/---
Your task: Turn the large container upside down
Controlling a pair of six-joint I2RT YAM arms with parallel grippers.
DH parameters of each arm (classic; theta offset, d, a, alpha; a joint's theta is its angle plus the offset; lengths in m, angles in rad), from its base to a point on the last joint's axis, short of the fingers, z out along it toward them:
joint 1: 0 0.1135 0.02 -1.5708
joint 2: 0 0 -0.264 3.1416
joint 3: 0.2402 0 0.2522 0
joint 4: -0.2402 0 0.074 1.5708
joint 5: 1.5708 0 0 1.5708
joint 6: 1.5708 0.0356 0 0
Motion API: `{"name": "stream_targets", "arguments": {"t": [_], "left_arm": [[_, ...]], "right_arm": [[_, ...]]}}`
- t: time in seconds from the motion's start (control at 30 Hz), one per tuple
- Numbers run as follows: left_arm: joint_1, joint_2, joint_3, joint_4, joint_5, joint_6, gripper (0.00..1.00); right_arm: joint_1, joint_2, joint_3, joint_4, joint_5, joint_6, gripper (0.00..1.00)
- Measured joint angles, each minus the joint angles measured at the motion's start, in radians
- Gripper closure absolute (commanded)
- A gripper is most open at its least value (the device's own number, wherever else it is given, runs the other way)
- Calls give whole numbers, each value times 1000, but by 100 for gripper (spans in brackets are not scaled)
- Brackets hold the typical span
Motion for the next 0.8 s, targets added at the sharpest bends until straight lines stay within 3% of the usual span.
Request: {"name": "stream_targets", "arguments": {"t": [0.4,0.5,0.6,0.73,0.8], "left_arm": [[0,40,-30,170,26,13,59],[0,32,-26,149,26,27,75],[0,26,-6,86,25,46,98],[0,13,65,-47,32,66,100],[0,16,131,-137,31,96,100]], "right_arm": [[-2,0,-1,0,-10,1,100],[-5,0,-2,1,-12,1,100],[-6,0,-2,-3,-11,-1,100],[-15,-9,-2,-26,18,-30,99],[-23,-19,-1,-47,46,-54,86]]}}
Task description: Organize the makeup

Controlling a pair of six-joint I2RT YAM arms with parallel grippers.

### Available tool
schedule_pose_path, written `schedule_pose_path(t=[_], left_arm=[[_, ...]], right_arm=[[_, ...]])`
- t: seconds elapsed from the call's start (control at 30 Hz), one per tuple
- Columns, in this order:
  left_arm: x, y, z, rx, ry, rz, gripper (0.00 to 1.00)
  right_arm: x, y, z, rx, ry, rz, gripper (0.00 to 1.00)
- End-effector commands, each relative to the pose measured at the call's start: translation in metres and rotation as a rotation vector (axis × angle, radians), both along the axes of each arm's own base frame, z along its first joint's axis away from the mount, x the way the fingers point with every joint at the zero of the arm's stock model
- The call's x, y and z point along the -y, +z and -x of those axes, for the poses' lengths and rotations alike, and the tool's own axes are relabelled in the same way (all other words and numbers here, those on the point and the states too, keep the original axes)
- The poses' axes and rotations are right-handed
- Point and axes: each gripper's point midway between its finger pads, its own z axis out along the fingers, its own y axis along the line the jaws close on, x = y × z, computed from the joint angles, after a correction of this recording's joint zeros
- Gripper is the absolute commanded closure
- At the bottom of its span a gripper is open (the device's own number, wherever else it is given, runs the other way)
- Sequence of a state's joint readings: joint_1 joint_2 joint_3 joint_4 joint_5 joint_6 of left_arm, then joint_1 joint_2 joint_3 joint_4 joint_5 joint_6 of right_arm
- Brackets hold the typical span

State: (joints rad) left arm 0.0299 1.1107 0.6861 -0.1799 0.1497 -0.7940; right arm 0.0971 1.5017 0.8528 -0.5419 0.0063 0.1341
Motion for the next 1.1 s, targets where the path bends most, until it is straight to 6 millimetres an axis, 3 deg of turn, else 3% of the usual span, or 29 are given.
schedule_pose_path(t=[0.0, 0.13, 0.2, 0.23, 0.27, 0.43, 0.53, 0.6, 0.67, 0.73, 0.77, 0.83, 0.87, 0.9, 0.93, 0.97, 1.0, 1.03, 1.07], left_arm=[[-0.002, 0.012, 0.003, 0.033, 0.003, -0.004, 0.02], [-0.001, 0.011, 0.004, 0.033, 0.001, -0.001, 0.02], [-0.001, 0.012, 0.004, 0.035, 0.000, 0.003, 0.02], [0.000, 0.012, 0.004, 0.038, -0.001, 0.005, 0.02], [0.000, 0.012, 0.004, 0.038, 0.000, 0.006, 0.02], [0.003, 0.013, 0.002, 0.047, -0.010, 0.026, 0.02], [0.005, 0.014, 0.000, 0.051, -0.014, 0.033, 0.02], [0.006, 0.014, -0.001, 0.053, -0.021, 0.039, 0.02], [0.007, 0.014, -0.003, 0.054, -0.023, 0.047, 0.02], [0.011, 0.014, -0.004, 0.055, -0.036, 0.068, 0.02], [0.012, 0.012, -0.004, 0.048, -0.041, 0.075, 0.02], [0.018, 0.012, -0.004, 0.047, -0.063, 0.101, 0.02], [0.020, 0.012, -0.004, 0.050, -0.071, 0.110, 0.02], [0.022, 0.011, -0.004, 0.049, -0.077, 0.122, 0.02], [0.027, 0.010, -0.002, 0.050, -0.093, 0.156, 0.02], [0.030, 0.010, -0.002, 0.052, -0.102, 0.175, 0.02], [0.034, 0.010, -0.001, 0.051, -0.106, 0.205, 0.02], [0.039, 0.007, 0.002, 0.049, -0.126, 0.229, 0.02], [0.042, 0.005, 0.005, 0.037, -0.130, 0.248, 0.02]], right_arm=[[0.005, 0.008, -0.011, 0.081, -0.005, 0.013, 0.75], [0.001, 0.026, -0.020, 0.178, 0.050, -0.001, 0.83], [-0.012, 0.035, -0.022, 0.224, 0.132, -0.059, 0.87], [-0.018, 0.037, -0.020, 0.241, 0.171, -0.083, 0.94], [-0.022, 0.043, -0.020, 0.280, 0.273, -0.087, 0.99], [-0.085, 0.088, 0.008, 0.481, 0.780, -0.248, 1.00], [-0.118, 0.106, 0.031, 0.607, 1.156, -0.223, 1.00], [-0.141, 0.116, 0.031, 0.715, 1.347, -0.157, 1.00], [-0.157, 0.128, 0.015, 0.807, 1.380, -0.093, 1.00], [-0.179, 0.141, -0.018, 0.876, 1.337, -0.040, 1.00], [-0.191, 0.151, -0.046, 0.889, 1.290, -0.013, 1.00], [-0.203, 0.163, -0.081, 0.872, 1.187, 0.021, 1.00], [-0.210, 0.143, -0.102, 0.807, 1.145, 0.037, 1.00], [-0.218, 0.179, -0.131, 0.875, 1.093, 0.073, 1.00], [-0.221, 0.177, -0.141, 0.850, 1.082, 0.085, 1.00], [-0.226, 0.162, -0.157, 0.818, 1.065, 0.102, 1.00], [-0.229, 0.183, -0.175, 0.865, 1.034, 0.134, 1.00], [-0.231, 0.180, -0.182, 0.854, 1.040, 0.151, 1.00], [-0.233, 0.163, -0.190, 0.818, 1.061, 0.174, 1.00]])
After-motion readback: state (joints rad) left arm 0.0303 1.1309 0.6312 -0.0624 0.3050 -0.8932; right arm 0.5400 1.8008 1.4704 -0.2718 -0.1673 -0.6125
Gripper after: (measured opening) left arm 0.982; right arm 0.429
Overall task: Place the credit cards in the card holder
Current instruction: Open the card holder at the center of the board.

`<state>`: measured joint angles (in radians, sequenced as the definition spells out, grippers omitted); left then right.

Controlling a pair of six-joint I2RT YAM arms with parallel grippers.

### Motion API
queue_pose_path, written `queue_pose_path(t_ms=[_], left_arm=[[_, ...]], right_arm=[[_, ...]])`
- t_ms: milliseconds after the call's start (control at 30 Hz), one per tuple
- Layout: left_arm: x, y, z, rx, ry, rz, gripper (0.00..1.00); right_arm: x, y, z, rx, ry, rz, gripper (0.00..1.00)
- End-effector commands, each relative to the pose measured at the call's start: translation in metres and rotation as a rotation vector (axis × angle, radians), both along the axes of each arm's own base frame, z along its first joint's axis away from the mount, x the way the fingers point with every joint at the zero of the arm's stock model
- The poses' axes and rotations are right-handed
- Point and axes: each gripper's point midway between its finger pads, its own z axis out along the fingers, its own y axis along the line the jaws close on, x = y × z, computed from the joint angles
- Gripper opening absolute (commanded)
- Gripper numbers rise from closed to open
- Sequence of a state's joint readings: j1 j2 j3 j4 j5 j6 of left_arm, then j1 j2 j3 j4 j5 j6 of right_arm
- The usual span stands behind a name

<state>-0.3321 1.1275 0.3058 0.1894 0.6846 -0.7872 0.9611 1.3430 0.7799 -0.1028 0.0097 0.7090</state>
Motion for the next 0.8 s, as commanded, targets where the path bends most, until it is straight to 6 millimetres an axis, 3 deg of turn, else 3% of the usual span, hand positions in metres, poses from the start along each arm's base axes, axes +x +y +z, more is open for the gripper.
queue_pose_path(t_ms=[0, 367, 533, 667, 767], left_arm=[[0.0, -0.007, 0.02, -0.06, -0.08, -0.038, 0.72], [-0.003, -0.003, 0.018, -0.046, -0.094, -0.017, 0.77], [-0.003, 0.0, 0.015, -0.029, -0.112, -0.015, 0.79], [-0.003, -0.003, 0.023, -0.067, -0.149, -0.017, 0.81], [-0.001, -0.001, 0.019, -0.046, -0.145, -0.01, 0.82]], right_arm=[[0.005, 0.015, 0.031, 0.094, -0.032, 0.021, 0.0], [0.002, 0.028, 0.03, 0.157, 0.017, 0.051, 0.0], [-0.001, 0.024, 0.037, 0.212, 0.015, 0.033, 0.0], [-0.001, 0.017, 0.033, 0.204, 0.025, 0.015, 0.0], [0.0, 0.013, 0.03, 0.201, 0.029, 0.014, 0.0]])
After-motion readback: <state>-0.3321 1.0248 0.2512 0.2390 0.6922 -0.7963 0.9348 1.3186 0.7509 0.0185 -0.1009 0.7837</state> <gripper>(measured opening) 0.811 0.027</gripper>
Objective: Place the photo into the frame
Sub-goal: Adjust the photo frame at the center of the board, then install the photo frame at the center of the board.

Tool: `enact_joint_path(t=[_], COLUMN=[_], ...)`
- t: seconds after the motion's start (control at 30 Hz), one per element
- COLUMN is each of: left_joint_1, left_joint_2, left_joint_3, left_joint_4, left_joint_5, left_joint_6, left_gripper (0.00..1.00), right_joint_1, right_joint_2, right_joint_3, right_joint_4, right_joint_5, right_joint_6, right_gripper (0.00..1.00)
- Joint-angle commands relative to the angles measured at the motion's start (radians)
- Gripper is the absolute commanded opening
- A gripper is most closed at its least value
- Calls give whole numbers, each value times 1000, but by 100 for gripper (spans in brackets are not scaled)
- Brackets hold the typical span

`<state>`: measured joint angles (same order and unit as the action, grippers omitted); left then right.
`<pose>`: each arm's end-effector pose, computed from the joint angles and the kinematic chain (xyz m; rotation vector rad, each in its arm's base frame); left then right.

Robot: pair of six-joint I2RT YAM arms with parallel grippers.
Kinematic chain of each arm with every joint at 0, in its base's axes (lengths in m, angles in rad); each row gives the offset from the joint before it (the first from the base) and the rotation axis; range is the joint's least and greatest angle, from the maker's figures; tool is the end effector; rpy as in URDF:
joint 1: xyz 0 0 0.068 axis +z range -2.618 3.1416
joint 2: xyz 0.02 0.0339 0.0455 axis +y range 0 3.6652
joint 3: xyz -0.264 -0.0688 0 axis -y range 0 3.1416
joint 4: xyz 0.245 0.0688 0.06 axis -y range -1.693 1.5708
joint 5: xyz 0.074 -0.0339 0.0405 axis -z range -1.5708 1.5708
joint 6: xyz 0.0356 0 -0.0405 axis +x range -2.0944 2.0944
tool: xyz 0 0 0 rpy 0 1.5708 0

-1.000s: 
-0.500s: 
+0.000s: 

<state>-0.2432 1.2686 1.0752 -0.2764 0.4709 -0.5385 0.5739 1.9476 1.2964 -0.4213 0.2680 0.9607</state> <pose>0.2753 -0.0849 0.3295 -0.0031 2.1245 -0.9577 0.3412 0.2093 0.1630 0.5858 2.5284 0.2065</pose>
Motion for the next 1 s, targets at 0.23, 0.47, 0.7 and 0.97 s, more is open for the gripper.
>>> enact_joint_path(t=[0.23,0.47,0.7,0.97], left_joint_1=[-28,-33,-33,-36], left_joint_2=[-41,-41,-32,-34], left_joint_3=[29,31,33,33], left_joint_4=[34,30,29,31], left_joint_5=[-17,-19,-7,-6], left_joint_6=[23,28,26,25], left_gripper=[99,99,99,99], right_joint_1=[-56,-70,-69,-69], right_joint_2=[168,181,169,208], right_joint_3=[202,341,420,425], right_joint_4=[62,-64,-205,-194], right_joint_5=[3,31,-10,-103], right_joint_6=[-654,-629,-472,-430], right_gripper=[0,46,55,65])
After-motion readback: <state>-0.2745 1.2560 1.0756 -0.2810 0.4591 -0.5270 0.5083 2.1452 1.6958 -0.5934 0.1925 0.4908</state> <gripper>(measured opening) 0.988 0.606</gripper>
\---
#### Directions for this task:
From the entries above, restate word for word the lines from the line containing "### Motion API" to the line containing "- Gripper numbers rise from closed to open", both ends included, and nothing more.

#### Task response:
### Motion API
queue_pose_path, written `queue_pose_path(t_ms=[_], left_arm=[[_, ...]], right_arm=[[_, ...]])`
- t_ms: milliseconds after the call's start (control at 30 Hz), one per tuple
- Layout: left_arm: x, y, z, rx, ry, rz, gripper (0.00..1.00); right_arm: x, y, z, rx, ry, rz, gripper (0.00..1.00)
- End-effector commands, each relative to the pose measured at the call's start: translation in metres and rotation as a rotation vector (axis × angle, radians), both along the axes of each arm's own base frame, z along its first joint's axis away from the mount, x the way the fingers point with every joint at the zero of the arm's stock model
- The poses' axes and rotations are right-handed
- Point and axes: each gripper's point midway between its finger pads, its own z axis out along the fingers, its own y axis along the line the jaws close on, x = y × z, computed from the joint angles
- Gripper opening absolute (commanded)
- Gripper numbers rise from closed to open

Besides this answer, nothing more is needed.